Qui sera le prochain maire de Marseille samedi 4 juillet ? Michèle Rubirola ? Martine Vassal ? Ou un autre candidat ? Les tractations ont débuté en vue d’un troisième tour à suspense.
Rien n’est encore joué pour la désignation du prochain maire de Marseille. Si le Printemps Marseillais est bien arrivé en tête ce 28 juin, à l’échelle de la ville, avec 38,28% des voix, la liste d’union de la gauche et des écologistes, emmenée par Michèle Rubirola, n’a obtenu qu’une majorité relative en nombre de sièges.
42 sièges de conseillers municipaux sur 101 pour le Printemps Marseillais contre 39 pour la LR Martine Vassal. Soit trois voix d’écart seulement.
Un scrutin suspendu au choix de 11 élus des listes minoritaires
C’est au sein de l’hémicycle municipal, à l’occasion d’un troisième tour que sera désigné le ou la prochain(e) maire de Marseille. Dans le cadre de la loi PLM (Paris – Lyon – Marseille), qui date de 1982, ce sont les conseillers nouvellement élus qui désignent à bulletin secret leur édile, à l’occasion de la séance d’installation du conseil municipal, qui doit se tenir ce samedi 4 juillet.
« Ce second tour n’a pas permis de dégager de véritable majorité pour désigner clairement mon successeur à la tête de notre ville, a déclaré Jean-Claude Gaudin, dimanche 28, à l’issue des résultats définitifs. Beaucoup dépendra du choix que feront les onze élus des listes minoritaires d’hier, entre la poursuite du développement de la ville et le repliement vers les errements du passé et le déclin ».
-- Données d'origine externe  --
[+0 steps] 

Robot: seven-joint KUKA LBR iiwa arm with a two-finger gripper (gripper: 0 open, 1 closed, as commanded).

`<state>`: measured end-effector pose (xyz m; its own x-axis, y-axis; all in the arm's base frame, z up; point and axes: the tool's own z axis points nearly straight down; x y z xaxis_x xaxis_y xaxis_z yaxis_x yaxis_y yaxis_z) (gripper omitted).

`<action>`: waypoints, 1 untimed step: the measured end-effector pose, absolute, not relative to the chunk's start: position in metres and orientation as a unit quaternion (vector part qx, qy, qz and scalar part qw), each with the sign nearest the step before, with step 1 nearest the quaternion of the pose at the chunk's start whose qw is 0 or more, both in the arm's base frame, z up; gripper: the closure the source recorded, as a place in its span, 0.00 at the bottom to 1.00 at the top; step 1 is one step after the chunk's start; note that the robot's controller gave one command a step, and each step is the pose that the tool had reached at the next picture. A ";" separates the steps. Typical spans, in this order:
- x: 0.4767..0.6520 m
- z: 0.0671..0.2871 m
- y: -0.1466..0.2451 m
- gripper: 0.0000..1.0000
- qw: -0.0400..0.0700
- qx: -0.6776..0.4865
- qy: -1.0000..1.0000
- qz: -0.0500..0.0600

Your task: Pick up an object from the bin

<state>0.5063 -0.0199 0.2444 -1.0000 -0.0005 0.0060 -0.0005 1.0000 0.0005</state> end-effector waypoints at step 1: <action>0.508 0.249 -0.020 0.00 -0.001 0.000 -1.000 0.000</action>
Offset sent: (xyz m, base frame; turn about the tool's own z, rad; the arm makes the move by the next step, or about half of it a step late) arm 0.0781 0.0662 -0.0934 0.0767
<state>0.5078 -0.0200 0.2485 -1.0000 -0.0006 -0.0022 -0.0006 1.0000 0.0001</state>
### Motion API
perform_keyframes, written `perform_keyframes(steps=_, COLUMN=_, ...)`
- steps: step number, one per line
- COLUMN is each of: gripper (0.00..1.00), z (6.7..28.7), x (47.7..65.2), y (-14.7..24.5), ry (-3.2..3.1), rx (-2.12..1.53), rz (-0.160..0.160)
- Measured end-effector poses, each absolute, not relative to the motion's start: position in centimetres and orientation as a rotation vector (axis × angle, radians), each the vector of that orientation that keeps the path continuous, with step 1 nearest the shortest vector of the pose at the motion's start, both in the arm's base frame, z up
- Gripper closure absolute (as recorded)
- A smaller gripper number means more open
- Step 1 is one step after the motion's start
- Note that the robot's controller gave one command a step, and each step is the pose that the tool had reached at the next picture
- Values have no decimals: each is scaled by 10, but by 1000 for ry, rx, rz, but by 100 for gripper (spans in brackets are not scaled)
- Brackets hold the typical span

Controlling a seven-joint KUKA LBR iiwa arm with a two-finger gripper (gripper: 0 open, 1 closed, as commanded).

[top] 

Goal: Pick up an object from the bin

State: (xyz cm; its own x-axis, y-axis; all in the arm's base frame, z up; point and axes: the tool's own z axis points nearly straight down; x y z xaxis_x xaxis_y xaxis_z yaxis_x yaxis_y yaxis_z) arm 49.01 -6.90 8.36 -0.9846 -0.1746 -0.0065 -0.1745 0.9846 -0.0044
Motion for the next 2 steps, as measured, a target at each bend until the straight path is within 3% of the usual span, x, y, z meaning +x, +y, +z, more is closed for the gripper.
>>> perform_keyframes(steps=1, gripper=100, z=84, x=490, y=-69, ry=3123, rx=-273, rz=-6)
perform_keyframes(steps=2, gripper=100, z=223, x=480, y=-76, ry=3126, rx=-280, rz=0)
En vue de ce nouveau scrutin, à bulletin secret, les tractations en coulisses ont naturellement commencé pour former des alliances. Samia Ghali, qui a conservé sa mairie dans les 15-16e, détient une partie des clés du scrutin. Disposant de 8 voix, elle est la plus courtisée à gauche comme à droite. « Samia Ghali est une femme de gauche, une sénatrice apparentée PS. Elle a été très silencieuse durant la période de l’entre-deux tours, maintenant on attend qu’elle s’exprime et qu’elle se positionne, mais je pense qu’elle ne peut pas se porter complice de la droite », nous confiait, aujourd’hui, Olivia Fortin, qui a battu Martine Vassal dans le 6-8e.
Samia Ghali : « en dehors des appareils politiques »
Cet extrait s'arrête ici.